● **BRIEF**
Reproduce the whole listing, keeping each word unchanged.
*** Opening DATASET SECTION ***
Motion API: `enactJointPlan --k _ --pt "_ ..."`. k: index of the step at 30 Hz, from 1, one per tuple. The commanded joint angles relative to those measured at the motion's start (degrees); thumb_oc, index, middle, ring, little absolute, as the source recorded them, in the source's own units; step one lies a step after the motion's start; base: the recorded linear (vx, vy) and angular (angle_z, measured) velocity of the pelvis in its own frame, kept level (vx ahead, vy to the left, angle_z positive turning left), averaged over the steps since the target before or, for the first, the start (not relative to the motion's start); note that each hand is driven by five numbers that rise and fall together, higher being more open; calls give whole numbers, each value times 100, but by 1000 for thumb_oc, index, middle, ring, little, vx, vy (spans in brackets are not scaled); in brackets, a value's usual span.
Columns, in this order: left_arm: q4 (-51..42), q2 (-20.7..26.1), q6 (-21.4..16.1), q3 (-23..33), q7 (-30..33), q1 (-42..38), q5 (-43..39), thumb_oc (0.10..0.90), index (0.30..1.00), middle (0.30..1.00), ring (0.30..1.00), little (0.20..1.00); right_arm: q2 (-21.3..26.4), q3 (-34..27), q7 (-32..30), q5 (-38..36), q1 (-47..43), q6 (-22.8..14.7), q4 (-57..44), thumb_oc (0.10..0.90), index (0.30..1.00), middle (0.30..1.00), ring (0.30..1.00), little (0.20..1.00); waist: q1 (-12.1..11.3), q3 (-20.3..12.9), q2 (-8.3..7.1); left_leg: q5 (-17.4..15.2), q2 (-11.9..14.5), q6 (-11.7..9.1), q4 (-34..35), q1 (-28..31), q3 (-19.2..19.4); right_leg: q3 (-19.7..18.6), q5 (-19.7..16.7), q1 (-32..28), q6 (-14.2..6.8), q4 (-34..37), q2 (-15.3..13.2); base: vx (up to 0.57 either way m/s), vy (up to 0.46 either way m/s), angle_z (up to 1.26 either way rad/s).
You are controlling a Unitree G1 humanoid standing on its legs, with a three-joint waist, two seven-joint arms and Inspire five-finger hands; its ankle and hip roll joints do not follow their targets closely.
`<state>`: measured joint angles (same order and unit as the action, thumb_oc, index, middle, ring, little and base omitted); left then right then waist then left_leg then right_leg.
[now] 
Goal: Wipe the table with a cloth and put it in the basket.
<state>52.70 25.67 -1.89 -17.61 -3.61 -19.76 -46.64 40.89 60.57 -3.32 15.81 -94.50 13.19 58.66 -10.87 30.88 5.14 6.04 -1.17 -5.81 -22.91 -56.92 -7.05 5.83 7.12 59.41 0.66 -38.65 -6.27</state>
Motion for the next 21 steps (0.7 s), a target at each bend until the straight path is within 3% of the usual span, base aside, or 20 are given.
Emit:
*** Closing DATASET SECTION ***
● **WRITTEN SOLUTION**
Motion API: `enactJointPlan --k _ --pt "_ ..."`. k: index of the step at 30 Hz, from 1, one per tuple. The commanded joint angles relative to those measured at the motion's start (degrees); thumb_oc, index, middle, ring, little absolute, as the source recorded them, in the source's own units; step one lies a step after the motion's start; base: the recorded linear (vx, vy) and angular (angle_z, measured) velocity of the pelvis in its own frame, kept level (vx ahead, vy to the left, angle_z positive turning left), averaged over the steps since the target before or, for the first, the start (not relative to the motion's start); note that each hand is driven by five numbers that rise and fall together, higher being more open; calls give whole numbers, each value times 100, but by 1000 for thumb_oc, index, middle, ring, little, vx, vy (spans in brackets are not scaled); in brackets, a value's usual span.
Columns, in this order: left_arm: q4 (-51..42), q2 (-20.7..26.1), q6 (-21.4..16.1), q3 (-23..33), q7 (-30..33), q1 (-42..38), q5 (-43..39), thumb_oc (0.10..0.90), index (0.30..1.00), middle (0.30..1.00), ring (0.30..1.00), little (0.20..1.00); right_arm: q2 (-21.3..26.4), q3 (-34..27), q7 (-32..30), q5 (-38..36), q1 (-47..43), q6 (-22.8..14.7), q4 (-57..44), thumb_oc (0.10..0.90), index (0.30..1.00), middle (0.30..1.00), ring (0.30..1.00), little (0.20..1.00); waist: q1 (-12.1..11.3), q3 (-20.3..12.9), q2 (-8.3..7.1); left_leg: q5 (-17.4..15.2), q2 (-11.9..14.5), q6 (-11.7..9.1), q4 (-34..35), q1 (-28..31), q3 (-19.2..19.4); right_leg: q3 (-19.7..18.6), q5 (-19.7..16.7), q1 (-32..28), q6 (-14.2..6.8), q4 (-34..37), q2 (-15.3..13.2); base: vx (up to 0.57 either way m/s), vy (up to 0.46 either way m/s), angle_z (up to 1.26 either way rad/s).
You are controlling a Unitree G1 humanoid standing on its legs, with a three-joint waist, two seven-joint arms and Inspire five-finger hands; its ankle and hip roll joints do not follow their targets closely.
`<state>`: measured joint angles (same order and unit as the action, thumb_oc, index, middle, ring, little and base omitted); left then right then waist then left_leg then right_leg.
[now] 
Goal: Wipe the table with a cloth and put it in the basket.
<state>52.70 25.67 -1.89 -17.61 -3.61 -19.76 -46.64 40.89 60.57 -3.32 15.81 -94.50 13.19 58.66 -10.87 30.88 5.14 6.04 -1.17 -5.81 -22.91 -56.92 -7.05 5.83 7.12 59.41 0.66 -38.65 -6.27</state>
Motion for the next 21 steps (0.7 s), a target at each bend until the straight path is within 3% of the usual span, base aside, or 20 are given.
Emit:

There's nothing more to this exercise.